Robert Downey Jr. has made plenty of good films and decisions in his life, but he’s also made some pretty bad ones. Fortunately for him, not lending his voice to the Iron Man 2 videogame was not one of them. Coming off the heels of an impressive theatrical run but an underwhelming videogame adaptation, Downey was all but assured of returning for Iron Man 2 — in both media. The movie sequel has performed relatively well, and to be fair, the videogame sequel shows some improvement over the original. But improvement does not always equate to “enjoyment,” and that’s where Iron Man 2 for PS3 and Xbox 360 falls short.
The Iron Man 2 videogame delves into some nice Iron Man lore, and its movie tie-ins are a given. But where Don Cheadle and Samuel L. Jackson’s likenesses and voices are used to decent effect, Downey wisely passed on the opportunity to provide the voice for his videogame counterpart and stayed far away from the scene of this interactive crime.

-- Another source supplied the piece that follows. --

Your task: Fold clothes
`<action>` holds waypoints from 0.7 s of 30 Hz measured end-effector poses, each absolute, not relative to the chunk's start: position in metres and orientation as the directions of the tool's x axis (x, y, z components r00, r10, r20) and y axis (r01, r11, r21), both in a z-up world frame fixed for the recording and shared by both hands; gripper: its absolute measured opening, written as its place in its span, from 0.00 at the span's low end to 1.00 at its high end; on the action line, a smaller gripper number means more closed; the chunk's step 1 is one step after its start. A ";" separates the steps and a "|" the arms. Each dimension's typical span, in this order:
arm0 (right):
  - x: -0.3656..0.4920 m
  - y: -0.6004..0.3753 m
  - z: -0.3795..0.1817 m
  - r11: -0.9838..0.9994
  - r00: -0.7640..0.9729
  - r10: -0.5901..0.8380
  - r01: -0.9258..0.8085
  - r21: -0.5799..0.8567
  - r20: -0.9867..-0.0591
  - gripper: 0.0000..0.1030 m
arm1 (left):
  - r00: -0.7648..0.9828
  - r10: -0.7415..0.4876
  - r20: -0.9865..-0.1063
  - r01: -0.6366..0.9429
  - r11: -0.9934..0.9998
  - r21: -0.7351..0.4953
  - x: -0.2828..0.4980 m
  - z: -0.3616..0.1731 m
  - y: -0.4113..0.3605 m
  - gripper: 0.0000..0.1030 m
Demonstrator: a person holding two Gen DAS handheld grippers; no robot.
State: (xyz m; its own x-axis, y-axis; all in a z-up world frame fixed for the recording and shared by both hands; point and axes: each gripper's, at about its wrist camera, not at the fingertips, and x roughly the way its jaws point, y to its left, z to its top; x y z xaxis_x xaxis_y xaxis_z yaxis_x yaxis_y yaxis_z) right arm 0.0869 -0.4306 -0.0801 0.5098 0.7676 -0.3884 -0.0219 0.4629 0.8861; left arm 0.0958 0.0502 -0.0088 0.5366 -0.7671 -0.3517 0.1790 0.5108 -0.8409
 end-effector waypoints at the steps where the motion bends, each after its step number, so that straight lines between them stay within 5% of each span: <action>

A variety of elements make Iron Man 2 fall flat, some of them even making the game literally laughable. Throughout the story, players can choose between playing as Iron Man or War Machine, each of whom has unique gameplay nuances. Iron Man is geared a bit more toward melee and short-range combat, while War Machine relies on longer-range guns and his ability to fly faster than our rust-colored hero. Between missions, players can spend points to research new weapons, new ammo types and suit enhancements that should help each protagonist succeed. But while these upgrades would theoretically help in battle, it’s a logistical puzzle to figure out how to actually achieve and equip them, and then they really don’t show much benefit until you’ve reached the third upgrade tier.
Not that the upgrade benefits are really necessary, since the gameplay’s driven by blindly mashing buttons until the 52nd ‘mech or helicopter finally topples to the ground and reveals (surprise!) that the 53rd is just around the corner. The environments change based on the mission, from enemy base interiors to open valleys filled with turrets, but the gameplay is identical from one level to the next. Actually flying through the levels adds a bit of intrigue since the flight controls have been simplified from the first Iron Man, but the most memorable flight moments are memorably for the wrong reasons. Case in point: after completing the primary objectives for one mission, War Machine needs to race through a series of tunnels a la the Star Wars trench run to escape before the entire facility blows sky high. However, not only does the invisible timer “pause” if War Machine is impeded — thus removing all sense of urgency — but the in-building flight mechanics are so bad that I literally bounced down every single tunnel like a wayward pinball, banging aimlessly into seemingly every obstacle, and still made it out. I actually laughed out loud and shook my head.
The game’s eclectic blend of nice animations, bland color palette, detailed vehicles and pixelized hero textures is also a head-shaker, almost as if FPO artwork accidentally made it into the final game. Couple that with repetitive environmental audio and voices that sound like they were recorded in a tin can, and you’ve got about as jarring a multimedia experience as I’ve witnessed in a long, long time.
Maybe my expectations were too high for a movie tie-in, or maybe they were just too high for an Iron Man movie tie-in specifically. Either way, Iron Man 2 the movie was plenty for Downey to tackle this summer; no need to align himself once again with a disappointing movie-based videogame even if it did show signs of improvement from the original. When the bar was set as low as it had been, saying Iron Man 2 is a better game than the first isn’t necessarily a vote of confidence.